2

I would like to classify incoming tcp streams by their first n bytes and then pass to different handlers according to the classification.

I do not want to consume any of the bytes in the stream, otherwise I will be passing invalid streams to the handlers, that start with the nth byte.

So poll_peek looks almost like what I need, as it waits for data to be available before it peeks.

However I think what I would ideally need would be a poll_peek_exact that does not return until the passed buffer is full. This method does not seem to exist in TcpStream, so I'm not sure what the correct way would be to peek the first n bytes of a TcpStream without consuming them.

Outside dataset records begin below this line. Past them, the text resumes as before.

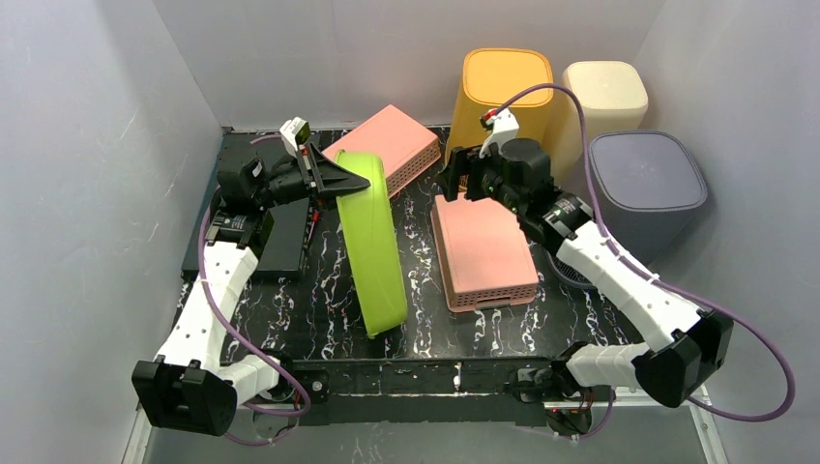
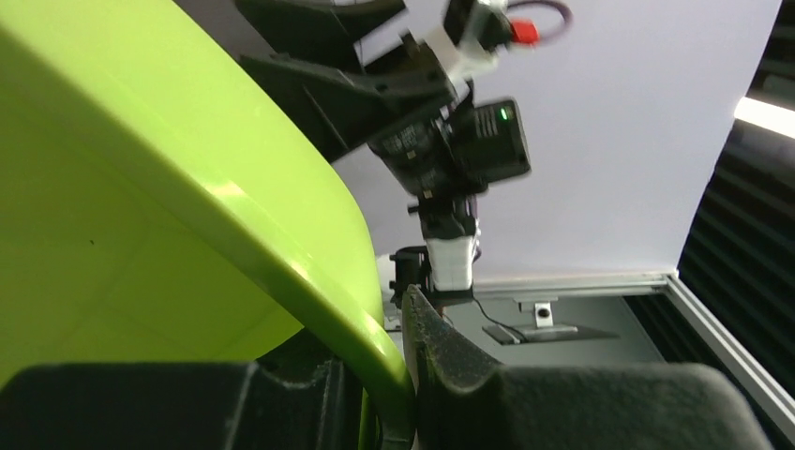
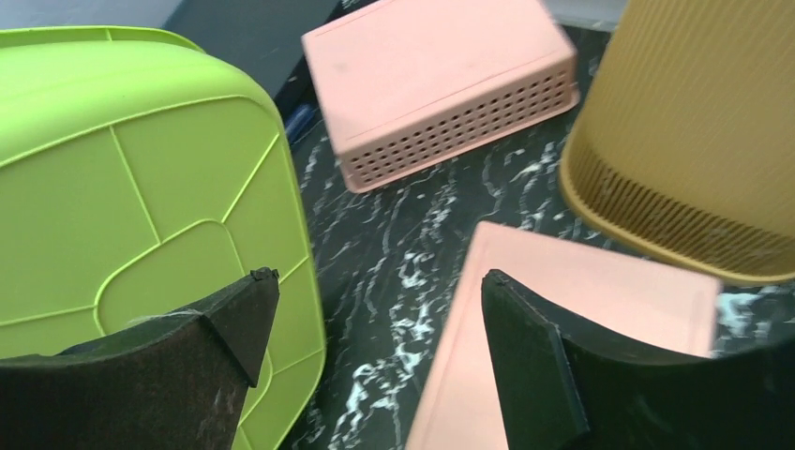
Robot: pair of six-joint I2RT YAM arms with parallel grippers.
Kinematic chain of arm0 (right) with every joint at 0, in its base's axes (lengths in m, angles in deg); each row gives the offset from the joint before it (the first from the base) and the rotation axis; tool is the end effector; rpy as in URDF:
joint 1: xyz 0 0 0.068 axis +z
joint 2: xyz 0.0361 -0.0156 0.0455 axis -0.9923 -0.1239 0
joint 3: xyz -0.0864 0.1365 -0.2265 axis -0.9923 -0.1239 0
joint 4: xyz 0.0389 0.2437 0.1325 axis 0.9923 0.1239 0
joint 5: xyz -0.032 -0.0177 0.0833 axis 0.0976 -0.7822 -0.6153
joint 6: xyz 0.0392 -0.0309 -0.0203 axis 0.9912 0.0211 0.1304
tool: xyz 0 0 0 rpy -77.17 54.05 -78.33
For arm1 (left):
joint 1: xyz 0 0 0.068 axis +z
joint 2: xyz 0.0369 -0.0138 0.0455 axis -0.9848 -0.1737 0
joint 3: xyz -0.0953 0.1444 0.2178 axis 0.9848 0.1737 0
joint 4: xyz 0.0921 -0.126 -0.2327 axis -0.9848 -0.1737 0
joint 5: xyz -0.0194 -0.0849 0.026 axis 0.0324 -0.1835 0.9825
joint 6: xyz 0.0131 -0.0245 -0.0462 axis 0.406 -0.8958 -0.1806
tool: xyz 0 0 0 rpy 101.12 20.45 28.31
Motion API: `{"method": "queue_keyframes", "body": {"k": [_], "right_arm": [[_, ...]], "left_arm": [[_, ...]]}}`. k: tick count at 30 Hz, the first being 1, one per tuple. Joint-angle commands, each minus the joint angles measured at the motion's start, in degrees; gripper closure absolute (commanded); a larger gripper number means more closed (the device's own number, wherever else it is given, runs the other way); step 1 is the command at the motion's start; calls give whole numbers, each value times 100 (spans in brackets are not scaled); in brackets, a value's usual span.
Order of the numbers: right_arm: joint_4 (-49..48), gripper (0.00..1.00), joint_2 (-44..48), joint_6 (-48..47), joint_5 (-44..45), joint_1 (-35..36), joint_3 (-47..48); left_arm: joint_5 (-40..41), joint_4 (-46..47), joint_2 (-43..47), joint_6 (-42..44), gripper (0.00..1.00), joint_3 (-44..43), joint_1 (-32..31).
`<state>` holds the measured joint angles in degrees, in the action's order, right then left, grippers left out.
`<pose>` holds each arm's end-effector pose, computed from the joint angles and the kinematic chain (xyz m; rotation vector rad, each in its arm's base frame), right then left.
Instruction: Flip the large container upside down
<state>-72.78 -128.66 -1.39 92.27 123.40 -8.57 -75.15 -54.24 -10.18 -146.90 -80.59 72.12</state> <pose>0.2364 0.1924 0.4094 -0.2529 1.7942 0.5107 0.2525 -0.0663 0.4185 -0.1100 1.9071 -1.9057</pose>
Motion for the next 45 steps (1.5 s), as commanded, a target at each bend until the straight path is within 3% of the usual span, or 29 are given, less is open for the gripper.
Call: {"method": "queue_keyframes", "body": {"k": [1, 5, 8, 14, 22, 34, 42, 44, 45], "right_arm": [[-267, 12, -114, 940, -2399, -869, 9], [-949, 10, -375, 1589, -4071, -1702, -236], [-1423, 10, -536, 2012, -4664, -2045, -434], [-1330, 9, -595, 1858, -4677, -2100, -511], [-1342, 7, -750, 1778, -5184, -2108, -499], [-1330, 6, -926, 1683, -5517, -2077, -560], [-1160, 3, -1370, 1581, -5646, -1683, -339], [-1013, 2, -1554, 1442, -5574, -1446, -194], [-934, 2, -1654, 1355, -5524, -1326, -123]], "left_arm": [[-796, 363, 167, -147, 100, -398, 15], [-1198, 388, 197, 7, 100, -253, 15], [-1331, 510, 256, -96, 100, 89, 15], [-1556, 1006, 155, -250, 100, 564, 6], [-1794, 1030, -440, 561, 100, 1215, 2], [-2496, 1000, -364, 743, 100, 1121, 1061], [-2398, 542, -310, 1182, 99, 1511, 1737], [-2325, 139, -252, 1473, 97, 1487, 1881], [-2237, -516, -237, 1934, 96, 1395, 1965]]}}
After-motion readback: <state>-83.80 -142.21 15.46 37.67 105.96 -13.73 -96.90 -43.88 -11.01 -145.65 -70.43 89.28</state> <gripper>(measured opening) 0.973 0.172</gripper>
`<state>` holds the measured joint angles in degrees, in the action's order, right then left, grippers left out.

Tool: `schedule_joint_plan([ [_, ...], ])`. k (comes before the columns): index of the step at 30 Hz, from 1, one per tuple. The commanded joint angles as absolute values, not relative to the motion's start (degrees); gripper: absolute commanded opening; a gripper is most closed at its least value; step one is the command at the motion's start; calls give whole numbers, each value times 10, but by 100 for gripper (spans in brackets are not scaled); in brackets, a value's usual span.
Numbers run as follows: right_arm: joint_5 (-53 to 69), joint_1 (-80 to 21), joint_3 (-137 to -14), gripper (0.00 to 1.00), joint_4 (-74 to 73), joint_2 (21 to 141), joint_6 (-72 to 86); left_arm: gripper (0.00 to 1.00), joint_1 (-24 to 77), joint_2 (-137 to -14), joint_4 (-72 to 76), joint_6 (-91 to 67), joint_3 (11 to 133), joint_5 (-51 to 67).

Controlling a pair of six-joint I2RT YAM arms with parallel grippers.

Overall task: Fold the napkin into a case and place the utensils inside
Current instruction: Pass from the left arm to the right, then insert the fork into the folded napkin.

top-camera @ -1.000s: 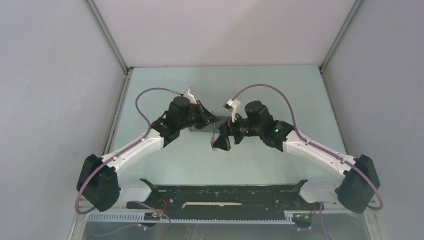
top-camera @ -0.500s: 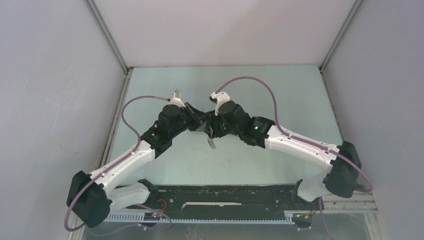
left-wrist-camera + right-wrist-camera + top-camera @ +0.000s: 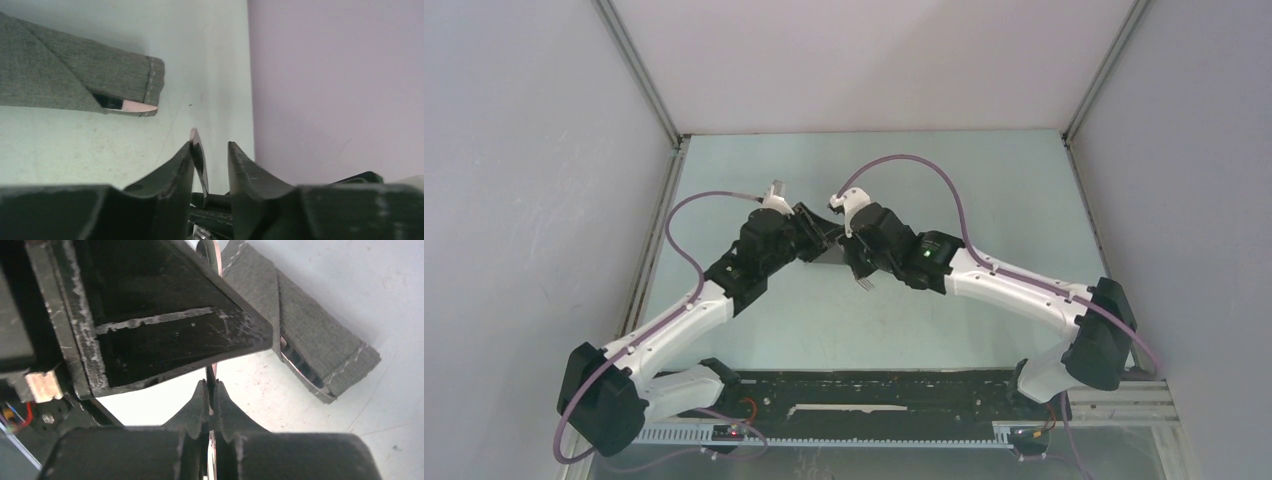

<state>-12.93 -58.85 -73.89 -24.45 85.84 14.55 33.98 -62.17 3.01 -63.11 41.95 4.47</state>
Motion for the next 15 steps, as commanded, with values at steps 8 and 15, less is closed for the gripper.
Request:
schedule_joint_plan([
  [8, 29, -433, -774, 0, -421, 921, -360, 88, 143, -654, -152, -450, 444, 190],
  [15, -110, -436, -845, 0, -492, 1040, -469, 73, 99, -813, -213, -337, 518, 244],
])
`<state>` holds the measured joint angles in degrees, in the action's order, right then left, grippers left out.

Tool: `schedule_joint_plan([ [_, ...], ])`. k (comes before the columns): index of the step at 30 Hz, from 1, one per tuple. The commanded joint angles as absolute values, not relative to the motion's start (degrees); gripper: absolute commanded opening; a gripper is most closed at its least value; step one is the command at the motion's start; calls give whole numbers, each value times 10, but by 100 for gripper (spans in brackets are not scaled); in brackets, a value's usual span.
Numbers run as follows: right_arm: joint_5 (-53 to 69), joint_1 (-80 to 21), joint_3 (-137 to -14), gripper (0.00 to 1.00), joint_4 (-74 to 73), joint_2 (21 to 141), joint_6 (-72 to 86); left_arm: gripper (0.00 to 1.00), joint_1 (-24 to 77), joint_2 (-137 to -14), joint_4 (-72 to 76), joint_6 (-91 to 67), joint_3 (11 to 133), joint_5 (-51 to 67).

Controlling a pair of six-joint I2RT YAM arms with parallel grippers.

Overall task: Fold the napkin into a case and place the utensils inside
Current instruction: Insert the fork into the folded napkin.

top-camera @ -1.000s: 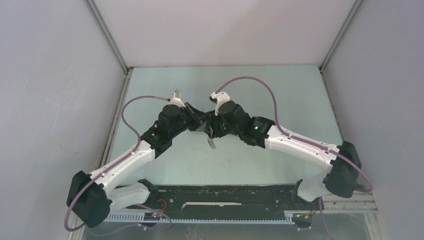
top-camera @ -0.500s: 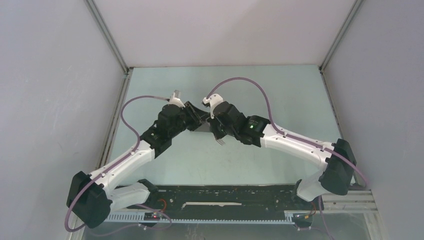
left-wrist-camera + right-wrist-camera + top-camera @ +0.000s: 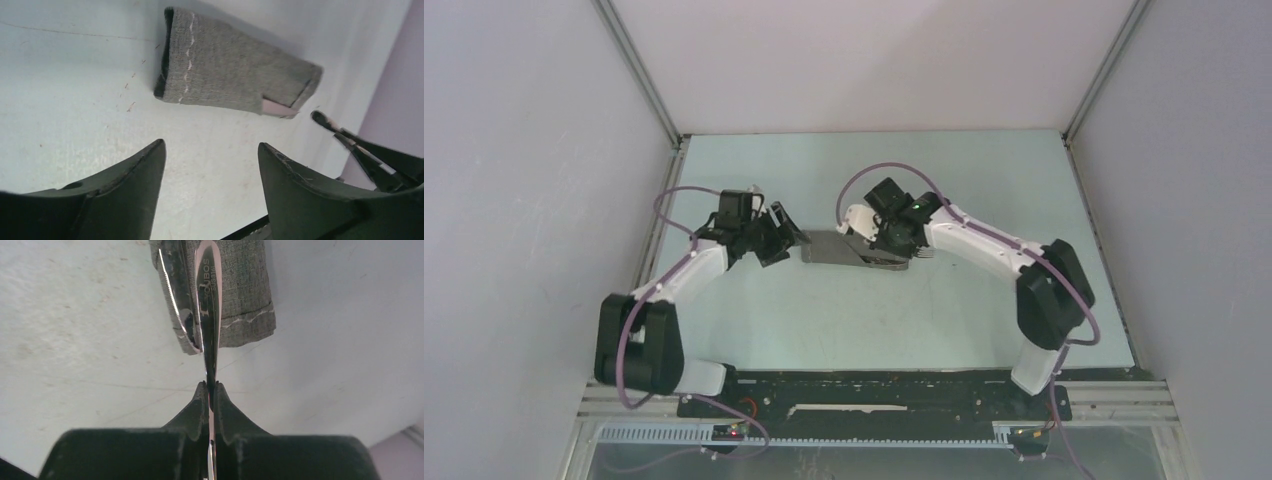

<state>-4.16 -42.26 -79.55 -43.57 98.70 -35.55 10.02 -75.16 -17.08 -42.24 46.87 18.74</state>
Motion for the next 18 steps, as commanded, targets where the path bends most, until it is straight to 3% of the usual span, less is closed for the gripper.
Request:
schedule_joint_plan([
  [1, -115, -438, -858, 0, -499, 1060, -473, 67, 99, -834, -214, -335, 527, 249],
  [3, -121, -438, -881, 0, -504, 1091, -479, 60, 98, -867, -209, -333, 544, 261],
  [14, -104, -430, -942, 0, -493, 1172, -475, 49, 97, -943, -203, -333, 571, 244],
  [18, -91, -434, -961, 0, -486, 1190, -471, 40, 95, -970, -204, -334, 572, 233],
])
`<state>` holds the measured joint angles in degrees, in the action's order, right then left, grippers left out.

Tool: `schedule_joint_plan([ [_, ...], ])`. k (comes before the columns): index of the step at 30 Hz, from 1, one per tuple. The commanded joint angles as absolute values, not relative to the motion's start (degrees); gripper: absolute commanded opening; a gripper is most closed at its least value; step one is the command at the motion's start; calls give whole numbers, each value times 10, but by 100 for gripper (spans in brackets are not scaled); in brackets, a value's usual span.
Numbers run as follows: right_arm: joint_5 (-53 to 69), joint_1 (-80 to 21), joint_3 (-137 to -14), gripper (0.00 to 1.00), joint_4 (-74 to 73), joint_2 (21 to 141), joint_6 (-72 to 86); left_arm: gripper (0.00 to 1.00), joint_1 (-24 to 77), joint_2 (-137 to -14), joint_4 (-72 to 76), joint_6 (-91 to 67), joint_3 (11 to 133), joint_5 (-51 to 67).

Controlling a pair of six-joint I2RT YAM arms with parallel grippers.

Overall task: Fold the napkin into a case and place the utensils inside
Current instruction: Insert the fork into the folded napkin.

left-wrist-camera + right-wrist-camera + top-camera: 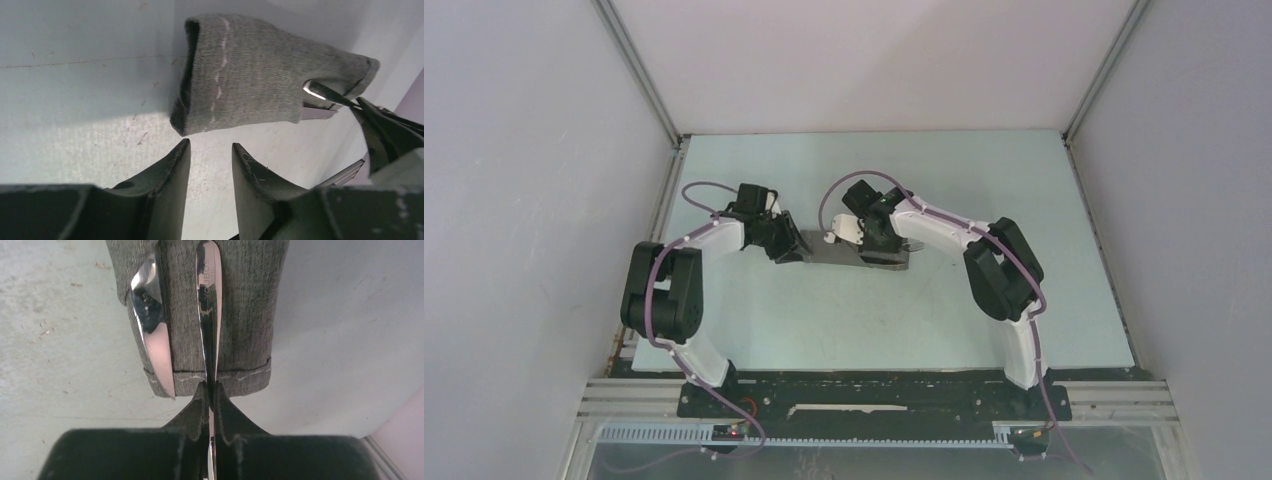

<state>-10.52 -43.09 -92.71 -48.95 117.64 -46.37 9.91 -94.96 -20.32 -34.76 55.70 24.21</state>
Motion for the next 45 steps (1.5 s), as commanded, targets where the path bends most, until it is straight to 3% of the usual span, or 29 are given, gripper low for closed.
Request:
schedule_joint_plan([
  [1, -86, -436, -966, 0, -485, 1194, -471, 40, 95, -974, -204, -333, 573, 227],
  [20, 49, -432, -988, 0, -363, 1233, -435, 27, 90, -993, -219, -325, 588, 209],
  [35, 81, -432, -1041, 2, -355, 1269, -433, 23, 90, -1002, -213, -324, 586, 214],
  [41, 57, -430, -1038, 14, -358, 1265, -435, 22, 90, -1002, -211, -325, 585, 216],
  [45, 34, -429, -1043, 27, -374, 1253, -429, 22, 90, -998, -209, -326, 583, 215],
])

I could do something like:

    // Keep peeking until we have enough bytes to decide.
    while let Ok(num_bytes) = poll_fn(|cx| {
        tcp_stream.poll_peek(cx, &mut buf)
    }).await? {
        if num_bytes >= n {
            return classify(&buf);
        }
    }

But I think that would be busy waiting, so it seems like a bad idea, right? I could of course add a sleep to the loop, but that also does not seem like good style to me.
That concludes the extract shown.